Tuesday, March 17, 2009

Tier-Based Changes

WoW, like many MMOs, has three primary roles. Tanks, Healers, and DPS. Their roles are something I'd like to look into deeply later on since it's not as easy to sum up as you would expect, but for now, we'll just go with this:

Tanks decrease total incoming raid damage.
Healers prevent death.
DPS kills targets.

I played a Warlock from early Vanilla (Magmadar attempts) until late BC (Brutallus, HOOOO). I don't recall what my damage output was like against Ragnaros, Nefarian, or C'Thun, but I definitely remember dealing ~1k+ DPS in Kara and Gruul, pushing up to 2-3k DPS in Sunwell. I watched Recount and WWS, modified gear, improved, regemmed, respecced, and tried to do slightly more DPS, both overall and on each individual boss, every single week. And I did! My DPS went up. And up, and up. Recount proved it. WWS proved it. Say I did 2400 DPS one week. I get a new piece of gear, next week I'm doing 2450 DPS. Improvement! Right?

I played a tank as well, since my guild only raided 3 days a week during BC. So I ran pugs, as a prot warrior. I didn't really have a stat to track. All I knew was that if I lived, I was doing well, and if I died, either I messed up, or healers messed up, or someone messed up. I got better at picking out when healers were terrible, or when DPS was slow, or when I'd tried to strafe move and accidentally turned my back. I started tracking avoidance, and damage mitigated. If I used to avoid 70% of attacks, and now I avoid 72%, I'm living longer! If I used to block 2,500 damage, and now I'm blocking 2,600 damage, I'm living longer! Right?

My roommate plays a druid. He's the fastest druid in existence, whipping out the Tree Dash to catch up with me as I charge headlong into pack upon pack of add. We talk mechanics all the time, often about Lifebloom, efficiency, regeneration, and throughput. Tiers go up. He has more mana, which means more heals. More spirit, which means more mana per time. More Spellpower, which means each heal does more. Thus his ability to heal constantly increases. Right?

But each of these points is wrong. That's the tricky thing. You see, you can't measure someone's increases in a vacuum. There's no denying that a Sunwell geared tank will survive better against a Karazhan boss, or that a DPSer in Sunwell gear will kill Gruul faster. The question is whether a pre-Kara tank can survive in Kara longer or shorter than a pre-Sunwell tank in Sunwell.

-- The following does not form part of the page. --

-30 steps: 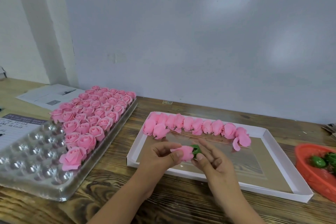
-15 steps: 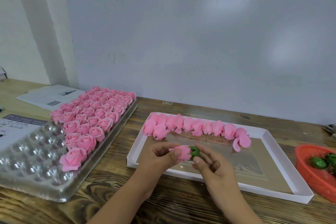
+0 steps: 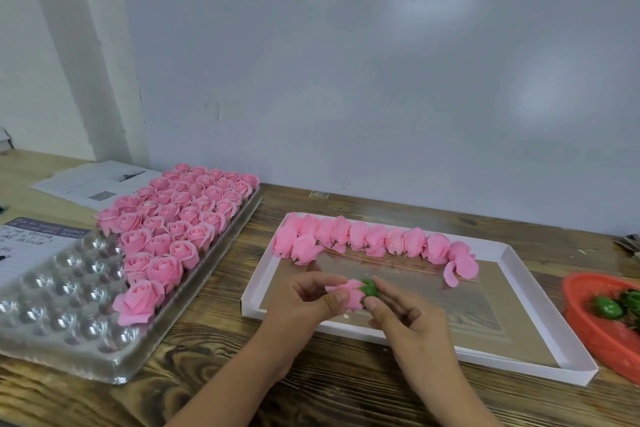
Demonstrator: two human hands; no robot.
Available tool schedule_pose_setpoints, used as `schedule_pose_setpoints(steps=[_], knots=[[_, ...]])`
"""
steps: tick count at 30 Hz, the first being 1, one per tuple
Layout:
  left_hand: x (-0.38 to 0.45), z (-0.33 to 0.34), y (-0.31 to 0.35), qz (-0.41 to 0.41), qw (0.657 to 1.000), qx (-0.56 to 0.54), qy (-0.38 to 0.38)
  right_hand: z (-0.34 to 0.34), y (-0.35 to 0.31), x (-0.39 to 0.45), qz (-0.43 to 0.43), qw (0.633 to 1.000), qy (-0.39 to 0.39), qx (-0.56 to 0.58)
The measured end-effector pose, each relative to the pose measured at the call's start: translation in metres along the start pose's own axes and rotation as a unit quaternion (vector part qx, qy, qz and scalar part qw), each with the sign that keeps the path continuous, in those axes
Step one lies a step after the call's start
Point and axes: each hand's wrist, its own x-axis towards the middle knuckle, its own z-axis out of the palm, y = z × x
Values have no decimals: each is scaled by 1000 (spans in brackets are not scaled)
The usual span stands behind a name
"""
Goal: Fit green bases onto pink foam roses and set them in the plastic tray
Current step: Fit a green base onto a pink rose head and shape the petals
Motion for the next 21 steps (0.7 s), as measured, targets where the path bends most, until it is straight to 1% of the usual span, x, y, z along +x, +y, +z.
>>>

A DPSer will always see their damage increase. But while they'll feel warm and fuzzy, thinking "Yes! I'm doing 10% more damage!" They won't realize that bosses have 20% more HP, thus boss fights are taking longer and longer. Tanks and Healers will feel the pinch more though. If your tanks HP has gone up 50%, but your healing per cast has only gone up 30%, you'll feel like your healing power has actually decreased. If a tanks HP has gone up 50%, but a boss' damage has gone up 60%, his survivability will feel lower, even though he's got significantly better gear.

Additionally, tank survivability has to be based off both incoming damage and incoming healing. This is problematic, because avoidance does not decrease tier to tier. In other words, if you used to take 50% of attacks in Tier 1, and you take 40% of attacks in Tier 2, the attacks have to hit significantly harder, and then have to be inflated by the increase in HP/S. So while before, you were hit half the time for 40% of your HP, now you're being hit a little less than half the time for 70% of your HP, increasing the strain on healers, the danger of tank spike death, etc.

Anyway, my point is that overall, DPSers will see their damage increase from tier to tier while tanks and healers won't see their survivability or actual healing potential increase from tier to tier. Even if the DPSers understanding of the change is somewhat flawed, they at least have a number to look at, saying "it got bigger!" while tanks just say "I'm dying just like I did ever so long ago" and healers say "I can't keep you up through this" followed by "Oh wait, I can."